▶ YOUR ASSIGNMENT:
Reproduce every line in the material below that holds "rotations".

▶ EXERCISE DATA:

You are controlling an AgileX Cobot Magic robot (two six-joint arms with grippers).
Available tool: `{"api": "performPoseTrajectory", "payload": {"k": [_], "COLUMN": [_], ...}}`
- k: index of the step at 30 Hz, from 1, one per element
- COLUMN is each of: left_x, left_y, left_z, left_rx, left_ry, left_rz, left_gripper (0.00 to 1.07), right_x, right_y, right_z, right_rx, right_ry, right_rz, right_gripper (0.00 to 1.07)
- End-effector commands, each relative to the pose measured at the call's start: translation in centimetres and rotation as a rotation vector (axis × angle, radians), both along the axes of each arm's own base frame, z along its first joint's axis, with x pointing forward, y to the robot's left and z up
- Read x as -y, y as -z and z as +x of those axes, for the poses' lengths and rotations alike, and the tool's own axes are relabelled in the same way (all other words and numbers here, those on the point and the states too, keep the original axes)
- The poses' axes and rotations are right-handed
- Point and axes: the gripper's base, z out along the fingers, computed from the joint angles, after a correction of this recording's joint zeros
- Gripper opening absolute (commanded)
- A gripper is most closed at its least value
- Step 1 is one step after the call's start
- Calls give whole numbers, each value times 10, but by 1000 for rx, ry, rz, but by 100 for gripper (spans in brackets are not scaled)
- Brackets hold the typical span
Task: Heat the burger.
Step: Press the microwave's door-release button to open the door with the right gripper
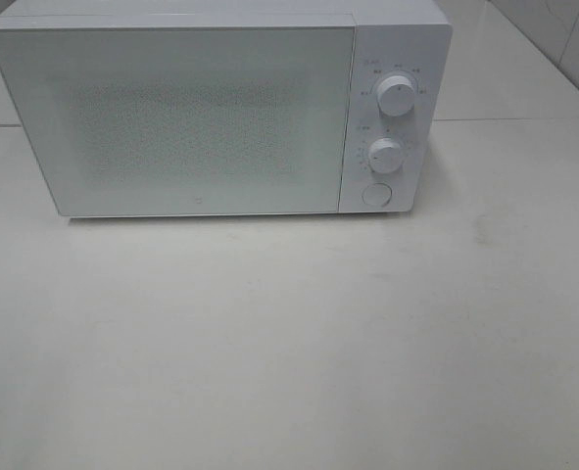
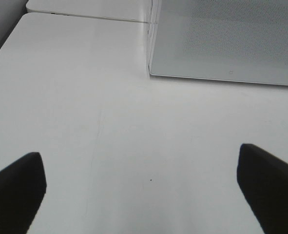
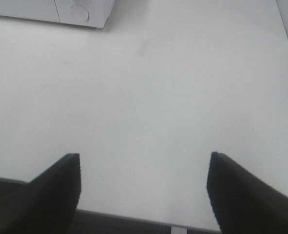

▶ OUTPUT BELOW:
- Read x as -y, y as -z and z as +x of those axes, for the poses' lengths and rotations alike, and the tool's own axes are relabelled in the same way (all other words and numbers here, those on the point and the states too, keep the original axes)
- The poses' axes and rotations are right-handed

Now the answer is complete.